**WORK TO COMPLETE**
The records below must be copied in full, exactly as they read.

=== GIVEN DATA ===

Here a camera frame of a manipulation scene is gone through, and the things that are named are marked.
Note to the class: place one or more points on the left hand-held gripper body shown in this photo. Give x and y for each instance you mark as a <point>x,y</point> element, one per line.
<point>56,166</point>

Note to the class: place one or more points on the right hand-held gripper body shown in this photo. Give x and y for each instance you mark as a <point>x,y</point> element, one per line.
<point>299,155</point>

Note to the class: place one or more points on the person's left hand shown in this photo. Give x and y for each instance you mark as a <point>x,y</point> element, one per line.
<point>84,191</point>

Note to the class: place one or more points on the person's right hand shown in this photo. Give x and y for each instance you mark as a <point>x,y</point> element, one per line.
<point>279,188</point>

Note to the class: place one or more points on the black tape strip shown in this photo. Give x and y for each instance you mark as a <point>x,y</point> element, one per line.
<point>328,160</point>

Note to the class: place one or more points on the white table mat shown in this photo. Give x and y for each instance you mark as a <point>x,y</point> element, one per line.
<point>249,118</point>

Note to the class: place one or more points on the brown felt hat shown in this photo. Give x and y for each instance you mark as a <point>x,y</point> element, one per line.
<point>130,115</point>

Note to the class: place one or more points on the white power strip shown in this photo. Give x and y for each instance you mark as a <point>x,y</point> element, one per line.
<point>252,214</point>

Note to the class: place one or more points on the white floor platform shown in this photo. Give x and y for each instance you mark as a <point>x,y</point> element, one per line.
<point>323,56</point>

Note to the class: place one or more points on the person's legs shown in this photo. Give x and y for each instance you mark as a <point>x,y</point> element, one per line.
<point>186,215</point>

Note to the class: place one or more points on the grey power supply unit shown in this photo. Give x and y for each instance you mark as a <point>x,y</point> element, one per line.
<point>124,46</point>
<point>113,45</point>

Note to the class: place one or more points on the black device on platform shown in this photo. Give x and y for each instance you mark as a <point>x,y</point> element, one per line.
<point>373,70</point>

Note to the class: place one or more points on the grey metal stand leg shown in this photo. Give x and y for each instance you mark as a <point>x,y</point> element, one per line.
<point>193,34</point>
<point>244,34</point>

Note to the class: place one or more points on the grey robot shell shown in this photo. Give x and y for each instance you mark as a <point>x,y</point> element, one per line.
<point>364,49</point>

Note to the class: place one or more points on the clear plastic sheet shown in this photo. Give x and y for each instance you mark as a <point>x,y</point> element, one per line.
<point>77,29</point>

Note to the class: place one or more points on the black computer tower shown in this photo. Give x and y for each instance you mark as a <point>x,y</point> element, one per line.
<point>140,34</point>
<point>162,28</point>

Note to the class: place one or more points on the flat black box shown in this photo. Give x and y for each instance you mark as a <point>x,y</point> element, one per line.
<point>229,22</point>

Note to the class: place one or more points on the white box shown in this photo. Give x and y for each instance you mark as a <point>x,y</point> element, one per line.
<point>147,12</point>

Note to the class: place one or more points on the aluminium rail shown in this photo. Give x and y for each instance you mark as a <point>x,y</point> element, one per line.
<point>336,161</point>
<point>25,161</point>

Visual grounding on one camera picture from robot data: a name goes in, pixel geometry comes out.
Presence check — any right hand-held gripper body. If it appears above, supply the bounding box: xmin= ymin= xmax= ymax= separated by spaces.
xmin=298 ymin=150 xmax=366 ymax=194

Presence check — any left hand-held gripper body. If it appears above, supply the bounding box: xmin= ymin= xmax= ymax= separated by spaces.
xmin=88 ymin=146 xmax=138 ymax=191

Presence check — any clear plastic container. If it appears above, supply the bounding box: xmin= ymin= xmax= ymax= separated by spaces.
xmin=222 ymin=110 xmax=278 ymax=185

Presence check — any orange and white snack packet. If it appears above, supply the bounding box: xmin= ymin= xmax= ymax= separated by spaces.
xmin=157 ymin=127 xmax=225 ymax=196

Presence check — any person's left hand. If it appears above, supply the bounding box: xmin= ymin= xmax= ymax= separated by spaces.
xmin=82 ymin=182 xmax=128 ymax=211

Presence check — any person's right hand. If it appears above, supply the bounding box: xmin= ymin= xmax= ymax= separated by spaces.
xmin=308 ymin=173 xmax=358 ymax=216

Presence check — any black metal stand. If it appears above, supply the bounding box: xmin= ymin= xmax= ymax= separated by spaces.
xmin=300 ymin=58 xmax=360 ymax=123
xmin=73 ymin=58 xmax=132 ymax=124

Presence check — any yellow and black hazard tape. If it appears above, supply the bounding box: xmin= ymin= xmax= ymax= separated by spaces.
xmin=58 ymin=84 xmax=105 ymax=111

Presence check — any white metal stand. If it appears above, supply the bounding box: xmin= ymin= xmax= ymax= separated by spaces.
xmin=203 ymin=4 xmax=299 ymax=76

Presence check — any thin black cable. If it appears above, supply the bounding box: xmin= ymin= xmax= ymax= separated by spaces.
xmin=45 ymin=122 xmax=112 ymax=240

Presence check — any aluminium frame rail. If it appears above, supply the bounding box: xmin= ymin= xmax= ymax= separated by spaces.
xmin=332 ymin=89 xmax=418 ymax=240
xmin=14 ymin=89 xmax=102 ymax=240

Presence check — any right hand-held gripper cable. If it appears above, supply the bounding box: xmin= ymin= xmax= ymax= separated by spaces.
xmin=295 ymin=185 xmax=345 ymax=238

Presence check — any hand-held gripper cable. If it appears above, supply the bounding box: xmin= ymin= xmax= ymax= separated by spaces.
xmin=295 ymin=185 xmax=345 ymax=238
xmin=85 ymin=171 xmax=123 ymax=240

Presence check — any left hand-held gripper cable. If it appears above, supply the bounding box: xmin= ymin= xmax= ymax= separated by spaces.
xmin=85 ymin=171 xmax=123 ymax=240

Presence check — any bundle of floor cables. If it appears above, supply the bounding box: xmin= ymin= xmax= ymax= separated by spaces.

===

**OUTPUT BELOW**
Here a camera frame of a manipulation scene is gone through, and the things that are named are marked.
Note to the class: place one or more points on the left hand-held gripper body shown in this photo. Give x and y for each instance you mark as a <point>x,y</point> element, one per line.
<point>56,166</point>

Note to the class: place one or more points on the right hand-held gripper body shown in this photo. Give x and y for each instance you mark as a <point>x,y</point> element, one per line.
<point>299,155</point>

Note to the class: place one or more points on the person's left hand shown in this photo. Give x and y for each instance you mark as a <point>x,y</point> element, one per line.
<point>84,191</point>

Note to the class: place one or more points on the person's right hand shown in this photo. Give x and y for each instance you mark as a <point>x,y</point> element, one per line.
<point>279,188</point>

Note to the class: place one or more points on the black tape strip shown in this photo. Give x and y for each instance you mark as a <point>x,y</point> element, one per line.
<point>328,160</point>

Note to the class: place one or more points on the white table mat shown in this photo. Give x and y for each instance you mark as a <point>x,y</point> element, one per line.
<point>249,118</point>

Note to the class: place one or more points on the brown felt hat shown in this photo. Give x and y for each instance you mark as a <point>x,y</point> element, one per line.
<point>130,115</point>

Note to the class: place one or more points on the white power strip shown in this photo. Give x and y for each instance you mark as a <point>x,y</point> element, one per line.
<point>252,214</point>

Note to the class: place one or more points on the white floor platform shown in this photo. Give x and y for each instance you mark as a <point>x,y</point> element, one per line.
<point>323,56</point>

Note to the class: place one or more points on the person's legs shown in this photo. Give x and y for each instance you mark as a <point>x,y</point> element, one per line.
<point>186,215</point>

Note to the class: place one or more points on the grey power supply unit shown in this photo. Give x and y for each instance you mark as a <point>x,y</point> element, one per line.
<point>124,46</point>
<point>113,45</point>

Note to the class: place one or more points on the black device on platform shown in this photo. Give x and y for each instance you mark as a <point>x,y</point> element, one per line.
<point>373,70</point>

Note to the class: place one or more points on the grey metal stand leg shown in this photo. Give x and y for each instance you mark as a <point>x,y</point> element, one per line.
<point>193,34</point>
<point>244,34</point>

Note to the class: place one or more points on the grey robot shell shown in this photo. Give x and y for each instance you mark as a <point>x,y</point> element, one per line.
<point>364,49</point>

Note to the class: place one or more points on the clear plastic sheet shown in this photo. Give x and y for each instance you mark as a <point>x,y</point> element, one per line.
<point>77,29</point>

Note to the class: place one or more points on the black computer tower shown in this photo. Give x and y for each instance you mark as a <point>x,y</point> element, one per line.
<point>140,34</point>
<point>162,28</point>

Note to the class: place one or more points on the flat black box shown in this photo. Give x and y for each instance you mark as a <point>x,y</point> element, one per line.
<point>229,22</point>

Note to the class: place one or more points on the white box shown in this photo. Give x and y for each instance you mark as a <point>x,y</point> element, one per line.
<point>147,12</point>

Note to the class: place one or more points on the aluminium rail shown in this photo. Give x and y for each instance you mark as a <point>x,y</point> element, one per line.
<point>336,161</point>
<point>25,161</point>

Visual grounding on one camera picture from robot data: a name goes in, pixel geometry comes out.
Presence check — any right hand-held gripper body. If it appears above, supply the bounding box: xmin= ymin= xmax= ymax= separated by spaces.
xmin=298 ymin=150 xmax=366 ymax=194

Presence check — any left hand-held gripper body. If it appears above, supply the bounding box: xmin= ymin= xmax= ymax= separated by spaces.
xmin=88 ymin=146 xmax=138 ymax=191

Presence check — any clear plastic container. If it appears above, supply the bounding box: xmin= ymin= xmax= ymax= separated by spaces.
xmin=222 ymin=110 xmax=278 ymax=185

Presence check — any orange and white snack packet. If it appears above, supply the bounding box: xmin= ymin= xmax= ymax= separated by spaces.
xmin=157 ymin=127 xmax=225 ymax=196

Presence check — any person's left hand. If it appears above, supply the bounding box: xmin= ymin= xmax= ymax= separated by spaces.
xmin=82 ymin=182 xmax=128 ymax=211

Presence check — any person's right hand. If it appears above, supply the bounding box: xmin= ymin= xmax= ymax= separated by spaces.
xmin=308 ymin=173 xmax=358 ymax=216

Presence check — any black metal stand. If it appears above, supply the bounding box: xmin= ymin= xmax= ymax= separated by spaces.
xmin=300 ymin=58 xmax=360 ymax=123
xmin=73 ymin=58 xmax=132 ymax=124

Presence check — any yellow and black hazard tape. If it appears above, supply the bounding box: xmin= ymin= xmax= ymax= separated by spaces.
xmin=58 ymin=84 xmax=105 ymax=111

Presence check — any white metal stand. If it appears above, supply the bounding box: xmin= ymin= xmax= ymax= separated by spaces.
xmin=203 ymin=4 xmax=299 ymax=76

Presence check — any thin black cable. If it appears above, supply the bounding box: xmin= ymin= xmax= ymax= separated by spaces.
xmin=45 ymin=122 xmax=112 ymax=240

Presence check — any aluminium frame rail. If it appears above, supply the bounding box: xmin= ymin= xmax= ymax= separated by spaces.
xmin=332 ymin=89 xmax=418 ymax=240
xmin=14 ymin=89 xmax=102 ymax=240

Presence check — any right hand-held gripper cable. If it appears above, supply the bounding box: xmin= ymin= xmax= ymax= separated by spaces.
xmin=295 ymin=185 xmax=345 ymax=238

Presence check — any hand-held gripper cable. If it appears above, supply the bounding box: xmin= ymin= xmax= ymax= separated by spaces.
xmin=295 ymin=185 xmax=345 ymax=238
xmin=85 ymin=171 xmax=123 ymax=240

Presence check — any left hand-held gripper cable. If it appears above, supply the bounding box: xmin= ymin= xmax= ymax= separated by spaces.
xmin=85 ymin=171 xmax=123 ymax=240

Presence check — any bundle of floor cables. If it appears above, supply the bounding box: xmin= ymin= xmax= ymax= separated by spaces.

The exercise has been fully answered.